Mirabilandia
- Interactive map of Mirabilandia
- Location: Olinda, Pernambuco, Brazil
- Coordinates: 8°01′59″S 34°52′26″W﻿ / ﻿8.032921°S 34.87398°W
- Opened: 1994
- Closed: February 2, 2025
- Owner: Peixoto Group
- Slogan: "Sua vida mais divertida", in English: "Your life with more fun"
- Operating season: June to January annually.
- Area: 57,000 m^{2} (610,000 sq ft)

Attractions
- Total: 30
- Roller coasters: 4
- Water rides: 1
- Website: www.mirabilandia.com.br

= Mirabilandia (Olinda, Brazil) =

Amusement park in Olinda, Brazil

Mirabilandia was an amusement park in north-eastern Brazil.
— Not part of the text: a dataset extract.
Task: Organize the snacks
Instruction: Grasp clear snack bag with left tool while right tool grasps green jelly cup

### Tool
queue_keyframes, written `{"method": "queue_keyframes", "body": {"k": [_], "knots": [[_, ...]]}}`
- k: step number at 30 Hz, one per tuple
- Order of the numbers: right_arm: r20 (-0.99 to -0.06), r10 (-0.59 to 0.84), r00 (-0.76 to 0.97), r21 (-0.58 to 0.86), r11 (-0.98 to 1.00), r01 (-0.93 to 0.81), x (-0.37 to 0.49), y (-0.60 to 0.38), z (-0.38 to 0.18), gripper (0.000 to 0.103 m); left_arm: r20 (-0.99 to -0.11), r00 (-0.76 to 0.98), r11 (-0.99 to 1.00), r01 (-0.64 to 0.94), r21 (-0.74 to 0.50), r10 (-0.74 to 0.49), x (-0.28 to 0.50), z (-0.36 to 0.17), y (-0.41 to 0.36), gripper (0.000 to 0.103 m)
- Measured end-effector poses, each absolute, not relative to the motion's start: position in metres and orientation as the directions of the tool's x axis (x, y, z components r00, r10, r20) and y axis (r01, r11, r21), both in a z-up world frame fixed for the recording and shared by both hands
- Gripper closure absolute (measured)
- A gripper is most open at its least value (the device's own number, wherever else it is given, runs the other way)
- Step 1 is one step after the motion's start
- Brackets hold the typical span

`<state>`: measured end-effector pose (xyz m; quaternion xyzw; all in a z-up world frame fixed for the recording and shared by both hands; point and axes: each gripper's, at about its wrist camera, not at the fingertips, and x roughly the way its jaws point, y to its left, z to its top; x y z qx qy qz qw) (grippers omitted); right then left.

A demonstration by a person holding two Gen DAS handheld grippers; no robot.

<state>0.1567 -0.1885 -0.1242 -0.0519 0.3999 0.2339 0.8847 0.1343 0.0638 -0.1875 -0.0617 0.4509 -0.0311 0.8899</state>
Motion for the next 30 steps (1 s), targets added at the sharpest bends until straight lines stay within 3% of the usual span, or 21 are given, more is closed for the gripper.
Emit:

It was located in Olinda, and occupied 57,000 m^{2} of land. Mirabilandia operated three traveling parks in Brazil, called Universal Park, Fiesta Park and American Park.

In 2023, a teacher was seriously injured after being thrown from a swing ride at Mirabilandia. She later died in hospital. The park ceased operations on February 2, 2025. The park was growing out their location and they had plans to relocate to a new location in Paulista, which would also include the addition of a relocated Intamin 8-Inversion roller coaster from Terra Encantada and a relocated Vekoma Giant Inverted Boomerang from Six Flags Over Georgia. However, after the incident, the plans were ceased and the rides were put up for sale.